Personal information
- Full name: Arthur Vincent Coutie
- Date of birth: 28 October 1881
- Place of birth: South Melbourne, Victoria
- Date of death: 17 June 1951 (aged 69)
- Place of death: Sandringham, Victoria
- Original team(s): Leopold

Playing career^{1}
- Years: Club / Games (Goals)
- 1901–1911: Melbourne / 152 (212)
- ^{1} Playing statistics correct to the end of 1911.

Career highlights
- Melbourne leading goalkicker: 1903, 1904, 1908; VFL leading goalkicker: 1904; Melbourne captain: 1907, 1910–1911;

= Vin Coutie =

Australian rules footballer

Arthur Vincent "Vin" Coutie (28 October 1881 – 17 June 1951) was an Australian rules footballer who played for Melbourne in the Victorian Football League (VFL) during the early 1900s.
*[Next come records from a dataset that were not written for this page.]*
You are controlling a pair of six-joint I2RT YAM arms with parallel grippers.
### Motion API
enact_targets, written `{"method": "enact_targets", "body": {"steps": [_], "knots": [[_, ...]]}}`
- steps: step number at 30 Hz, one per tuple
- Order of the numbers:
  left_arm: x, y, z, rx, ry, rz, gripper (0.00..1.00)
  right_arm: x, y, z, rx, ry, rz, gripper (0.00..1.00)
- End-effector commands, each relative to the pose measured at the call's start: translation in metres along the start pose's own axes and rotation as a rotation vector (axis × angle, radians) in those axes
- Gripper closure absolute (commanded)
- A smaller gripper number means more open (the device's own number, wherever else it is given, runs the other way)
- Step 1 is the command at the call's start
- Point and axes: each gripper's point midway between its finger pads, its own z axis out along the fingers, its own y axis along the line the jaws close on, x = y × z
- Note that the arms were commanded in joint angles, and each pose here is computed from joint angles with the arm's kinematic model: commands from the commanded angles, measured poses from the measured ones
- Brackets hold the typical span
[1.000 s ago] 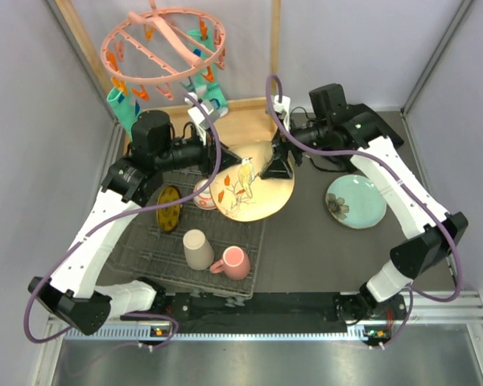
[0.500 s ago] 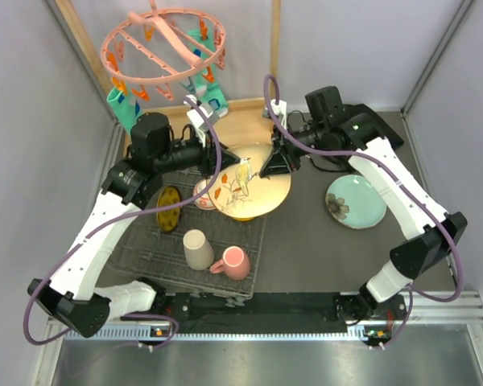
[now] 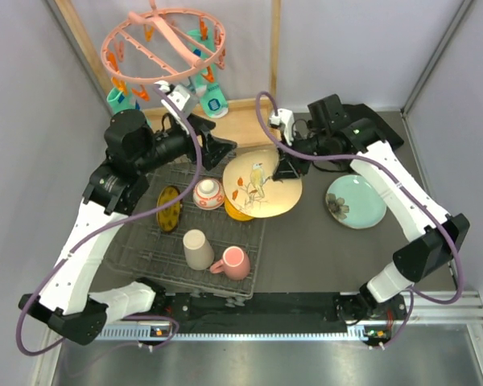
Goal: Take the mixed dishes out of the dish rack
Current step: Pick up the plate from the dish rack, then place the plate at the center of the board.
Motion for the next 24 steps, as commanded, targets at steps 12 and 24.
{"method": "enact_targets", "body": {"steps": [12, 24], "knots": [[0.044, 0.031, -0.012, -0.157, 0.103, 0.077, 0.15, 0.075, -0.118, -0.114, 0.258, -0.181, 0.501, 1.0], [0.111, 0.034, -0.005, -0.126, 0.22, 0.038, 0.15, 0.197, -0.162, -0.14, 0.236, -0.149, 0.792, 1.0]]}}
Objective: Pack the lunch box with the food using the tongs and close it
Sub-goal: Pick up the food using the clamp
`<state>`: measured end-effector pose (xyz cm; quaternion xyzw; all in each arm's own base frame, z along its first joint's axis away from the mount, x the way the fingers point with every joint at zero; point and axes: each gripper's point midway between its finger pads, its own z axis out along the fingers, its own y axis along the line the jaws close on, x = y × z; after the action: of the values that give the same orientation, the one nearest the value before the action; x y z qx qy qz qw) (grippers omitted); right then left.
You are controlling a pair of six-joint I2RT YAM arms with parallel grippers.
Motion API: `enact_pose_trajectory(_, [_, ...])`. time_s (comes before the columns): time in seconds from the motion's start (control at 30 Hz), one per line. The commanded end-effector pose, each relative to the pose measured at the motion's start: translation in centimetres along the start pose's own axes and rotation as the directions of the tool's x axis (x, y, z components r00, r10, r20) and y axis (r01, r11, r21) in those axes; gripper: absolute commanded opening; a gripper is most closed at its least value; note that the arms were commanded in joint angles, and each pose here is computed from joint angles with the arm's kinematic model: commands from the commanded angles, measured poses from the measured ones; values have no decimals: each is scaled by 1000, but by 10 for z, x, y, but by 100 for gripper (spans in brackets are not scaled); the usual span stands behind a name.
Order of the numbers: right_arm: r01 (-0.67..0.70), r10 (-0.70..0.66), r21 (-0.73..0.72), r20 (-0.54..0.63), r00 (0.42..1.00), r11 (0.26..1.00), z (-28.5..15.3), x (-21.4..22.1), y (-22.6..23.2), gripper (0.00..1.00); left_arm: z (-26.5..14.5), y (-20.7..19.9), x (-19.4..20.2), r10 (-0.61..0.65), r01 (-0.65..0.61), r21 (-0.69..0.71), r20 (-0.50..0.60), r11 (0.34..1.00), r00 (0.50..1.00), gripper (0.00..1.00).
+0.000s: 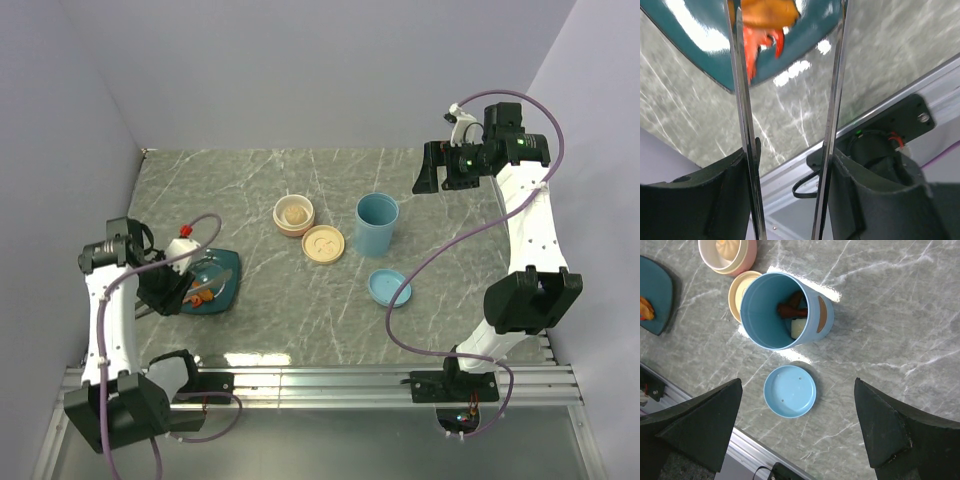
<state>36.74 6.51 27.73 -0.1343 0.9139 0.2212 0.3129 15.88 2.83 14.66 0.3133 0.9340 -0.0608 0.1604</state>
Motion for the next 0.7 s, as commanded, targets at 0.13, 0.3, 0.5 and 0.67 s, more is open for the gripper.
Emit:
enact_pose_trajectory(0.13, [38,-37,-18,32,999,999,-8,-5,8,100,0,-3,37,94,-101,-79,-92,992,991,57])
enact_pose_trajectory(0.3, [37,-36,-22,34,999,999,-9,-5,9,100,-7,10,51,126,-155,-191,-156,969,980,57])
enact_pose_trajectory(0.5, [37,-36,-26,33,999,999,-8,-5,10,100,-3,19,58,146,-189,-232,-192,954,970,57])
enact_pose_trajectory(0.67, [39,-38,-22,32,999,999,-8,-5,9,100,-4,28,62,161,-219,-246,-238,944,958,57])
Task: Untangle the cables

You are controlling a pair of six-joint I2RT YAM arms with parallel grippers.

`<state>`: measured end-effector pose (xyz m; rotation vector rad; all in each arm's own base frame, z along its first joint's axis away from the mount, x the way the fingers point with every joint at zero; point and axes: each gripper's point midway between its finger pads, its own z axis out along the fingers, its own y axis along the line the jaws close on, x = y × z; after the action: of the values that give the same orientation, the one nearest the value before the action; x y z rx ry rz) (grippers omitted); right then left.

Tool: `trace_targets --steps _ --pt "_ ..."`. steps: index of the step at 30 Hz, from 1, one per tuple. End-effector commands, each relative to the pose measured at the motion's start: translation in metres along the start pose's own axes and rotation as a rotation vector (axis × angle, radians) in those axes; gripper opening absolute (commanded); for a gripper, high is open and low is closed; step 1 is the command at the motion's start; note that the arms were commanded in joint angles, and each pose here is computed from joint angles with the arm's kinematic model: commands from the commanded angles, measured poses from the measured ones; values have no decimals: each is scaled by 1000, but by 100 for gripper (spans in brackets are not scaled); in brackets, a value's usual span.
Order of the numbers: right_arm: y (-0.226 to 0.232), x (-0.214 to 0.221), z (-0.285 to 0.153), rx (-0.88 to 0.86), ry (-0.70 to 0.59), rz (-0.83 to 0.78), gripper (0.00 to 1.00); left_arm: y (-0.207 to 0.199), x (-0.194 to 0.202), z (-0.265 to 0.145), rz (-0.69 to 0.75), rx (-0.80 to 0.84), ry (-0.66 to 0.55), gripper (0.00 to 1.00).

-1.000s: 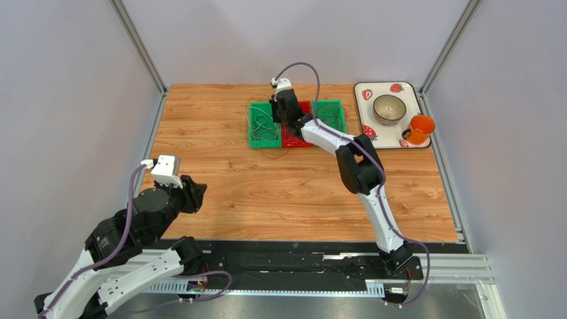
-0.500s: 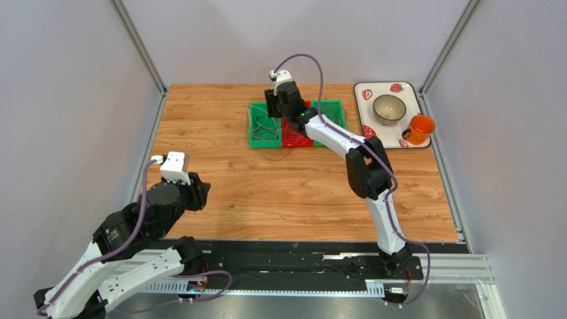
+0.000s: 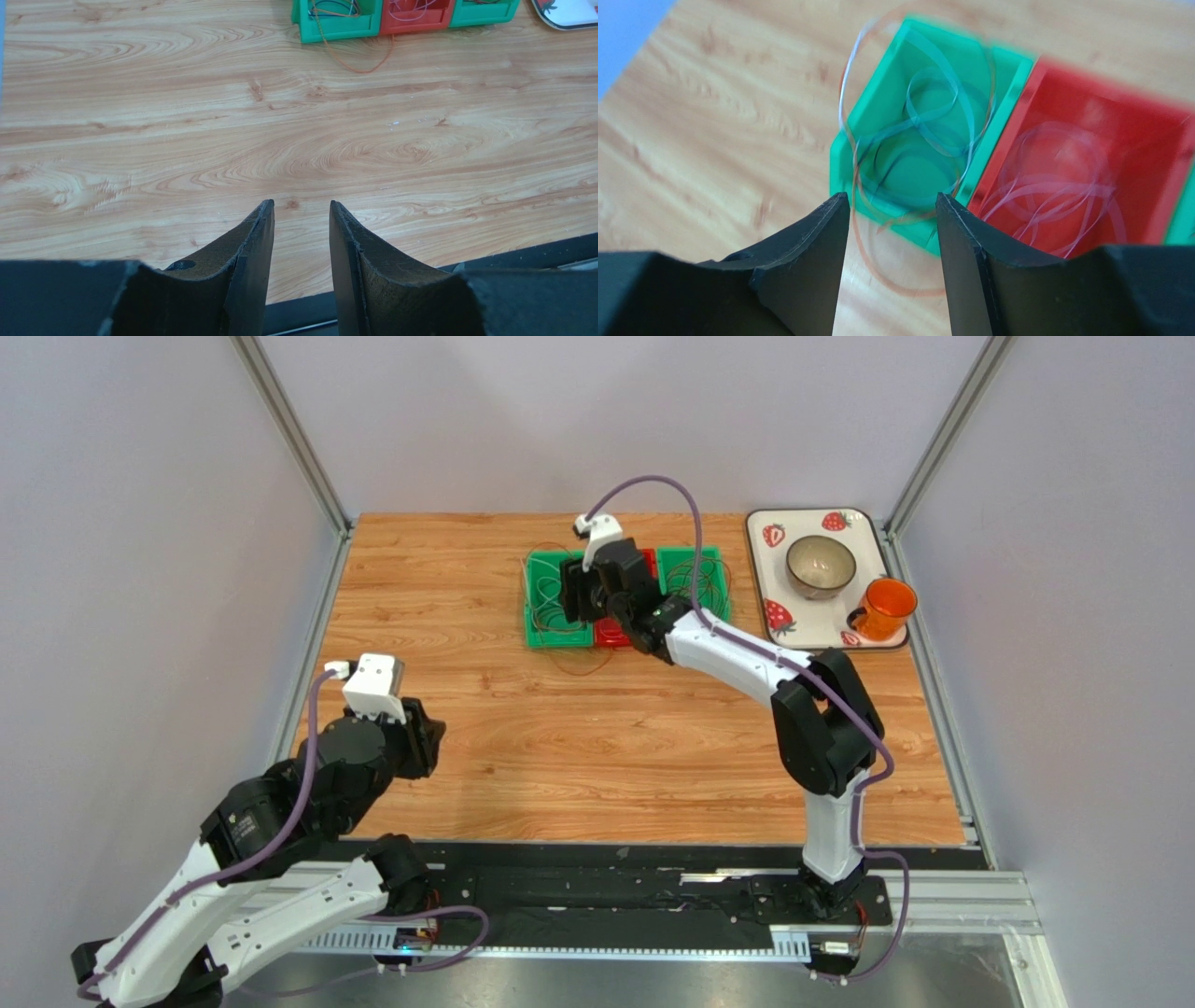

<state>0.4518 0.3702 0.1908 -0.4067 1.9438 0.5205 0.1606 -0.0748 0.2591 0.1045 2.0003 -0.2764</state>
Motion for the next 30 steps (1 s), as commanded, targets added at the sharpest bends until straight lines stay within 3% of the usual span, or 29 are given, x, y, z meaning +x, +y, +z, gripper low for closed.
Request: trace_targets --steps 1,9,18,30 --pt "33 21 -26 -61 31 91 52 1 -5 1 3 -8 -18 43" --pt "63 91 -15 -55 179 43 49 1 -6 -1 -2 -1 -26 43" --pt "48 124 13 36 262 -10 49 0 -8 -4 -12 14 -39 43" --pt "33 133 40 116 288 -43 47 1 -8 -4 -12 15 -42 43"
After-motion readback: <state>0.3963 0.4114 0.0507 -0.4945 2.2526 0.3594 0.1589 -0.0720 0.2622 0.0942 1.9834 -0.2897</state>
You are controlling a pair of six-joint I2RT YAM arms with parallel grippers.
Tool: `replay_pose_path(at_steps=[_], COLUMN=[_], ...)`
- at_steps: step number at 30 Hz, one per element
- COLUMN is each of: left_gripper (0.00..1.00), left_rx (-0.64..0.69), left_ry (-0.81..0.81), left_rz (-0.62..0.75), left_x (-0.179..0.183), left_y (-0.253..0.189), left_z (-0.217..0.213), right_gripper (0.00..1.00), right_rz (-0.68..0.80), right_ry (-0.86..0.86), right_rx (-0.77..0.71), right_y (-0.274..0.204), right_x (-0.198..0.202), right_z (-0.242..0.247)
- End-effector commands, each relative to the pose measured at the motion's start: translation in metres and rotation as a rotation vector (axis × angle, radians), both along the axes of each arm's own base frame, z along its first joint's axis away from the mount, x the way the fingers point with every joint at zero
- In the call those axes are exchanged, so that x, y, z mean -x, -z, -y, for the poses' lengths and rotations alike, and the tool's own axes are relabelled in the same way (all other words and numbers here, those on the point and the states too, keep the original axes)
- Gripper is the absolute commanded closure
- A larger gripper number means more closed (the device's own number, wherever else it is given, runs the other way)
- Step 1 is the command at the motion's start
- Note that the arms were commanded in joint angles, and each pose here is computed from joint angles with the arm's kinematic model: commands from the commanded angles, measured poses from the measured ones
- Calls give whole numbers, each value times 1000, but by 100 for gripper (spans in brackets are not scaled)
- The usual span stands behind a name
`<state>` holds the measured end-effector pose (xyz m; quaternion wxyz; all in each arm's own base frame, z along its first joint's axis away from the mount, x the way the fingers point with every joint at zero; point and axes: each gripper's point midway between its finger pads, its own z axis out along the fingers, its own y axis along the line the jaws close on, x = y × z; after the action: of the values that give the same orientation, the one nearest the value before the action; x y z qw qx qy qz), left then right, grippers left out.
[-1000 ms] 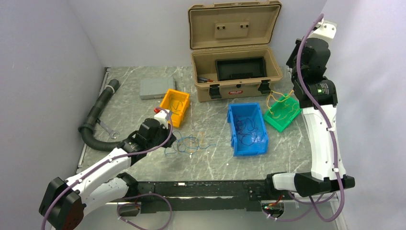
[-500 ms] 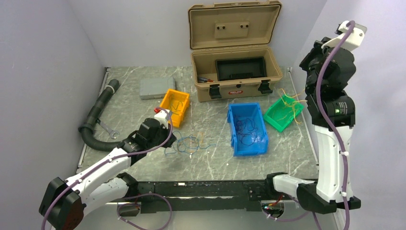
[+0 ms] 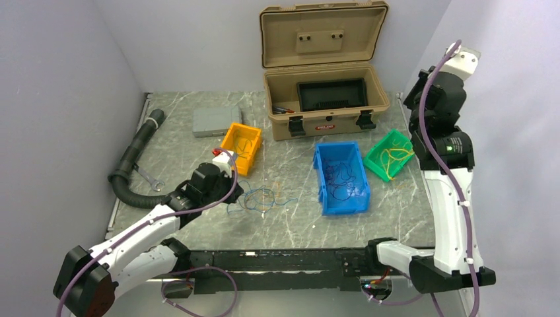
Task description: Untangle the cables
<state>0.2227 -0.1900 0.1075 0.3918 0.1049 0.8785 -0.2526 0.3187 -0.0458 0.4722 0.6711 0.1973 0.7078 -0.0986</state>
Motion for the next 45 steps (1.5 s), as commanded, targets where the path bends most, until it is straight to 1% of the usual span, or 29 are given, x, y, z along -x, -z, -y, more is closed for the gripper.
replay_pose_path(at_steps=[1,12,14,23,32,39,42,45], left_gripper=[100,100,100,100,100,100,100,100], left_rx=[52,52,51,44,39,37,36,35], left_ry=[15,17,16,16,14,30,42,47], left_rz=[47,48,48,56,73,77,71,68], left_x=[-5,-5,-5,-5,-6,-6,-7,-8], left_y=[-24,-26,-26,-29,-34,-35,-34,-33], left_z=[8,10,10,9,7,9,12,13], right_gripper=[100,100,100,100,100,100,100,100], right_rz=[-2,-85,-90,-121,-83,-67,-25,-21], right_ry=[28,71,104,98,76,109,81,61], right_rx=[-25,-53,-61,-119,-231,-225,-224,-246], right_y=[11,50,56,91,112,146,161,182], right_x=[-7,-25,-26,-49,-75,-101,-114,-121], right_z=[6,26,38,47,66,92,94,91])
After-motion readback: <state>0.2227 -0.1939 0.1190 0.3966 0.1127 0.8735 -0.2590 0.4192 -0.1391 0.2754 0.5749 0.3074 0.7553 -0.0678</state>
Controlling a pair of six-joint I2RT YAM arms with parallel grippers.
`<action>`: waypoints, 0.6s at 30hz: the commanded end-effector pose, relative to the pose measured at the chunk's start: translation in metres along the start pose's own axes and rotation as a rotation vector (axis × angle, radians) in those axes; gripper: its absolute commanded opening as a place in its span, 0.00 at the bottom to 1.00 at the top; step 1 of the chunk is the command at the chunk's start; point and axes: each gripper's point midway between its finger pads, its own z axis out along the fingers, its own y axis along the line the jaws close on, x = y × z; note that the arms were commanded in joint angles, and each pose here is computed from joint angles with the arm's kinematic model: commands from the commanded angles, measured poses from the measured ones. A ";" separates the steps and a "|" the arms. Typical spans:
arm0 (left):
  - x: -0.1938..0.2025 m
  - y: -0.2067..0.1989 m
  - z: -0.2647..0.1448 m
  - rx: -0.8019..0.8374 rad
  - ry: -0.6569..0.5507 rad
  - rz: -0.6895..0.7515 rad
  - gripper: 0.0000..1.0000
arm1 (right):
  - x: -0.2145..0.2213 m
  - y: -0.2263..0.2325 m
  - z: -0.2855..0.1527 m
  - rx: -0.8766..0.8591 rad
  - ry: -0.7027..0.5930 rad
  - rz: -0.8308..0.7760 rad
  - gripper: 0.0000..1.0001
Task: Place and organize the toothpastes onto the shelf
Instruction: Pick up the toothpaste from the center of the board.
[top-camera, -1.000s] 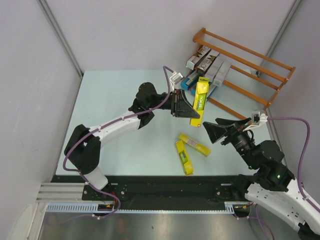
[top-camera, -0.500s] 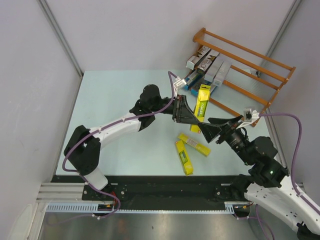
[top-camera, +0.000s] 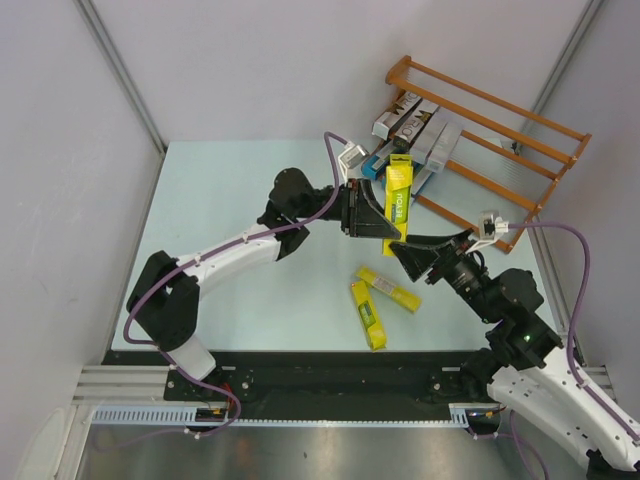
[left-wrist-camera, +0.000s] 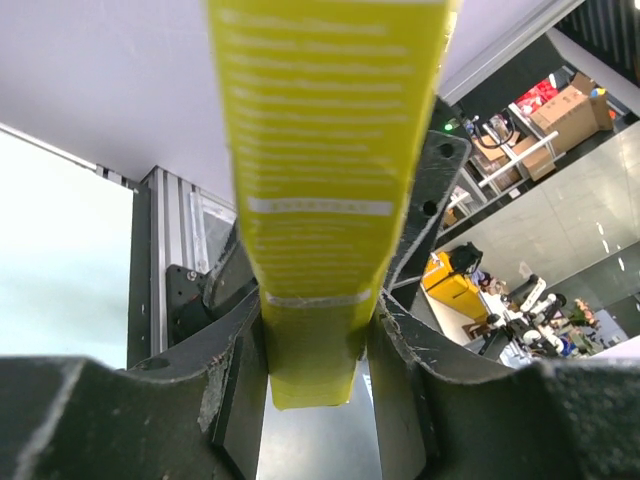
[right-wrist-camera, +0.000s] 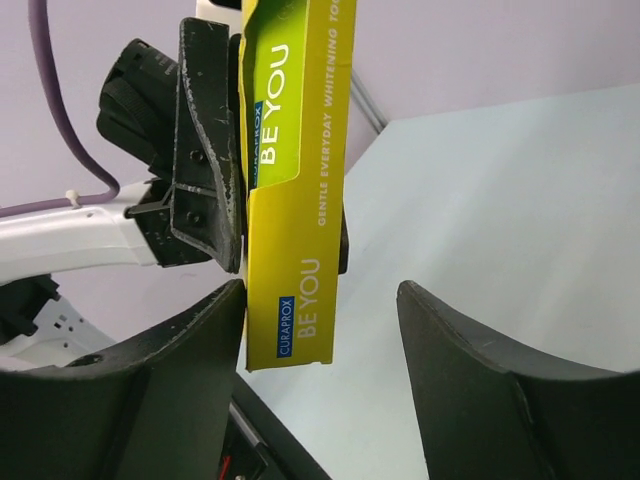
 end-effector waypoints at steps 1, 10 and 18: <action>-0.012 -0.034 -0.002 0.085 -0.017 0.095 0.45 | -0.004 0.003 0.006 -0.055 -0.022 0.018 0.65; -0.020 -0.037 0.000 0.097 -0.029 0.105 0.45 | 0.005 0.012 0.011 -0.151 0.027 0.030 0.45; -0.021 -0.028 -0.004 0.078 -0.040 0.096 0.52 | 0.000 0.011 0.008 -0.149 0.014 0.027 0.33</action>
A forward, Coutie topped the VFL's goalkicking in 1904 with 39 goals and became the first Melbourne player to achieve this distinction. Coutie was also the leading goalkicker at Melbourne in 1903 and 1908. He twice kicked eight goals in a game in his career, firstly in 1904 against Geelong and again in 1908 against St Kilda.

Coutie was a Victorian interstate representative in 1903 and 1904. He captained Melbourne in 1907 before being given the job again for the 1910 and 1911 seasons.